ÉDITO

Continuer à construire l'avenir de l'agriculture

Dans quelques jours, à Caen, se tiendra le congrès de la FNSEA, qui, comme tous les 3 ans verra le renouvellement de son conseil d’administration.
Ce sera aussi le congrès des 80 ans de la structure nationale. Que de combats, que d’évolutions, que de changements en 8 décennies. 80 années d’histoire basées sur des valeurs communes d’entraide, de solidarité, de responsabilité et d’engagement.
 

Notre FDSEA s’est toujours reconnue dans ces valeurs et a toujours été un pilier dans la construction de la structure nationale.
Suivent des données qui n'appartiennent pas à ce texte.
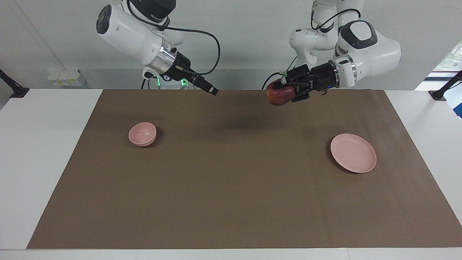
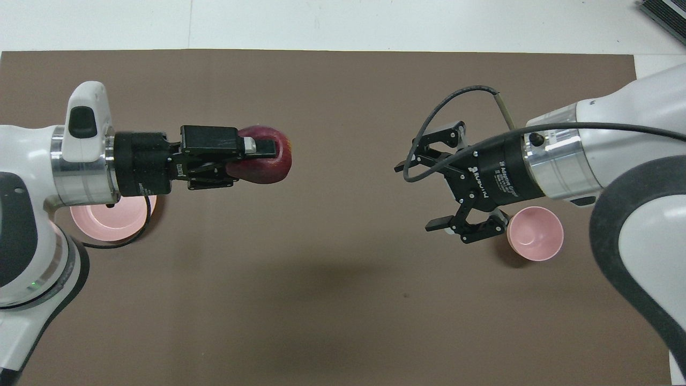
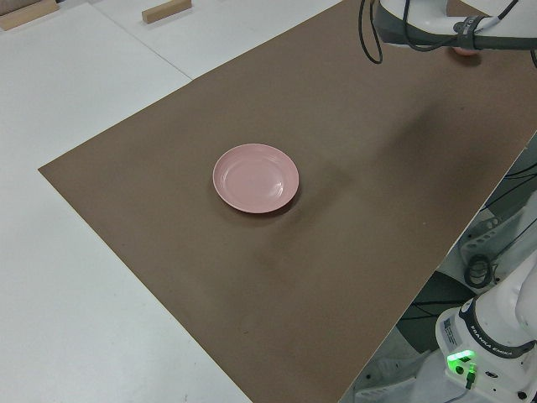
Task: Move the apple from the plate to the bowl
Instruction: 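Close the right gripper on the apple held by the left gripper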
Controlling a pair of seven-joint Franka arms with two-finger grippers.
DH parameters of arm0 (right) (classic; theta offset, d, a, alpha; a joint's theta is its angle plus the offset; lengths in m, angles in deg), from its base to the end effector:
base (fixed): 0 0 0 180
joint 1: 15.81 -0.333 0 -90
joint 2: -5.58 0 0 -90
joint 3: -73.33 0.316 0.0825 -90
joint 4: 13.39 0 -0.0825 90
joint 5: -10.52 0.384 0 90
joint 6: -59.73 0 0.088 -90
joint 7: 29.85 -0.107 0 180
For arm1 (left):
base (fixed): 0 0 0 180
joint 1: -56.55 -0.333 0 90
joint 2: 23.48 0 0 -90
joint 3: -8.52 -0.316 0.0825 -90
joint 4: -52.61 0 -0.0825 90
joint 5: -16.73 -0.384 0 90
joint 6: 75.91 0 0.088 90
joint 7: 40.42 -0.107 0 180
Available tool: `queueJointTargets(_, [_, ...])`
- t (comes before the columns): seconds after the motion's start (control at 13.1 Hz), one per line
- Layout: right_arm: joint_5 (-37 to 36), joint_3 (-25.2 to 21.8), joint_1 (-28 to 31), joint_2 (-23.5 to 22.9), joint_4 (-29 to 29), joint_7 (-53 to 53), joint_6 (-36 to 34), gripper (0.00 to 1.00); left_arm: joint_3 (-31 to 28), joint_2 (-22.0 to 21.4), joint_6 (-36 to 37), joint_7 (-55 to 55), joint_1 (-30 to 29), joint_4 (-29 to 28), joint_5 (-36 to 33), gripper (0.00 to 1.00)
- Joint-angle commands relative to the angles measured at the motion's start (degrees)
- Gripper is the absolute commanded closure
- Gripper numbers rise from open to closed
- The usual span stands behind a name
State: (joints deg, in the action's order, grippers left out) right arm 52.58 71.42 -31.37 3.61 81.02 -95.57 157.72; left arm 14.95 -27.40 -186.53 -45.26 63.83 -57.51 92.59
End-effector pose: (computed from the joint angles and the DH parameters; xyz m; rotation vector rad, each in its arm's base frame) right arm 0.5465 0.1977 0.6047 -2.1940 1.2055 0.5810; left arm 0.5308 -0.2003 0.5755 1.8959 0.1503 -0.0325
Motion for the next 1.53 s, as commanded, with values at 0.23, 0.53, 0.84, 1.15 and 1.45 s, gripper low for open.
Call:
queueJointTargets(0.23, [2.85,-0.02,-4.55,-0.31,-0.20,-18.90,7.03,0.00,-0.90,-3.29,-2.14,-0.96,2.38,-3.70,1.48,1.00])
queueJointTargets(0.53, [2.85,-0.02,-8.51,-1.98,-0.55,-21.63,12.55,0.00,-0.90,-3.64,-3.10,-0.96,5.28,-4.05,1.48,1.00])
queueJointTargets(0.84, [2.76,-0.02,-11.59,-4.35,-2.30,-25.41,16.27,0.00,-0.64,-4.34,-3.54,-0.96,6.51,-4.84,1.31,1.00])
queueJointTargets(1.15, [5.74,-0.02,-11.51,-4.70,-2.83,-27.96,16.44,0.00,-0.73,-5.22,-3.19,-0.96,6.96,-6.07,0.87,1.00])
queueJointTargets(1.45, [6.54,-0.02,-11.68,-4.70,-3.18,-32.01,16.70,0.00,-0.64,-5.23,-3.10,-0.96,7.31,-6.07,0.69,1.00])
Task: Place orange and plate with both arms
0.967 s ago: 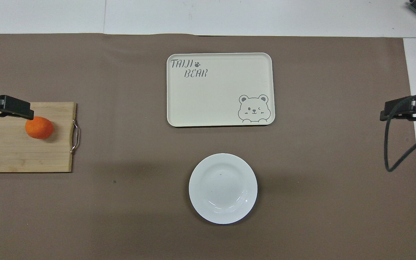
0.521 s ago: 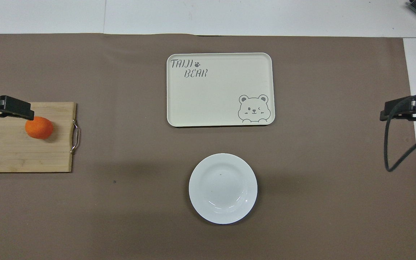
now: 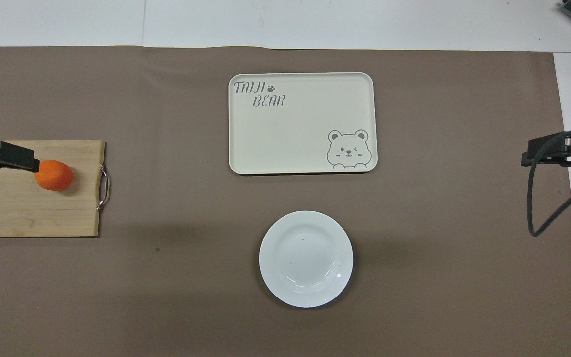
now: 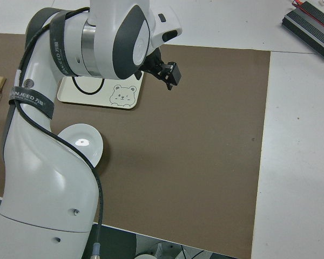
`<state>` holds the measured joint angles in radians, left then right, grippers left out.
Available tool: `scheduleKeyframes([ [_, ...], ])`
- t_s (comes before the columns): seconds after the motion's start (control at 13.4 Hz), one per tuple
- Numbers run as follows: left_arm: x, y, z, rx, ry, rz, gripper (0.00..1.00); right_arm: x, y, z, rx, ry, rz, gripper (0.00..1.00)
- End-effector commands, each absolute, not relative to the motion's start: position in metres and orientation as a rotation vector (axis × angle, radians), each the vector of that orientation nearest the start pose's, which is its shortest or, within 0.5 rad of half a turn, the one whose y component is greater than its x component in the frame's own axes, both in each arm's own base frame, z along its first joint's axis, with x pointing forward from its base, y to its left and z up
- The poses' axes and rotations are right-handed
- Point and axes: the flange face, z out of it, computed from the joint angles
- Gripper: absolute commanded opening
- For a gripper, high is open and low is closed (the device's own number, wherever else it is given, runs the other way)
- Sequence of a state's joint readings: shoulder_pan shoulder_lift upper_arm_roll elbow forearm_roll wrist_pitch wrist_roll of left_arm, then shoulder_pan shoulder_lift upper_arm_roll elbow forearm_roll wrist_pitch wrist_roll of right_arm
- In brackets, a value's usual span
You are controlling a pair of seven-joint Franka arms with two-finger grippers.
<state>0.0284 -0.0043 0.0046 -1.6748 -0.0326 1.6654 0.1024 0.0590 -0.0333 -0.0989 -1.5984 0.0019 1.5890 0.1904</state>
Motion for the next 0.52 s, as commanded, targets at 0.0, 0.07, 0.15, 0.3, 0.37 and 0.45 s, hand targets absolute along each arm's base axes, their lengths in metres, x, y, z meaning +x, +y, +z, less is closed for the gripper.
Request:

On ne compte pas les élus aveyronnais qui se sont succédés dans les commissions, les sections sociales, les Associations Spécialisées, le conseil d’administration, le bureau et bien sûr jusqu’à sa tête avec un secrétaire général et un président.
 
Ces femmes et ces hommes engagés pour notre métier et déterminés ont toujours porté la voix de notre département, de nos productions, de nos adhérents avec conviction. Quand on regarde dans le rétroviseur, l’histoire de notre FDSEA n’a pas été toujours simple, celle de la FNSEA non plus, au fil des présidences, les adhérents aveyronnais se sont sentis plus ou moins proches des élus à la tête de la structure nationale. Aujourd’hui encore, on se l’accorde tous, Arnaud Rousseau n’a pas vraiment de points communs avec les adhérents de notre réseau départemental.
 
Nous tous, éleveurs de montagne et de piémont, sommes complètement différents d’un céréalier de Seine et Marne, c’est un fait indéniable.
Oui, c’est un céréalier. Oui, il préside aussi le groupe Avril. Oui, cette double casquette a été médiatiquement très pesante et cela aussi marque notre FD depuis 3 ans.
Mais la FNSEA, si elle est représentée par son président, ce n’est pas que son président. L’annonce de sa candidature à sa succession a fait réagir certains, interrogé d’autres. Personne ne peut affirmer le résultat d’une élection avant le vote et même si un département d’élevage comme l’Aveyron ne peut pas se réjouir d’une telle situation, il ne faut pas oublier que cela fait partie de la vie démocratique de toute structure nationale, d’autant plus en agriculture où par la diversité des productions, des systèmes, représenter l’ensemble des agriculteurs a toujours été une difficulté.
 
D’où la réelle importance de continuer à être présents à Paris pour vous représenter tous et continuer à construire l’avenir de l’agriculture pour qu’elle ne se construise pas sans nous.
Nous sommes nombreux à siéger, après les dernières élections, ou à être candidats à divers postes dans les différentes structures : FRSEA, FNB, FNPL, FNEC, sections sociales des fermiers, des bailleurs, des anciens exploitants, des agricultrices, les commissions éco, territoires, environnement, montagne et au conseil.
Et, je souhaite vraiment remercier celles et ceux qui s’engagent, y mettent du temps et de l’énergie.
 
Alors oui, le président actuel n’est peut-être pas le candidat rêvé par l’Aveyron mais, ne pas être en accord, n’empêche pas de travailler à faire changer les choses.
C’est un défi, mais c’est aussi une page supplémentaire au livre de l’histoire de la FNSEA. Et l’Aveyron, fort de son réseau d’adhérents, doit malgré tout continuer à participer à son écriture.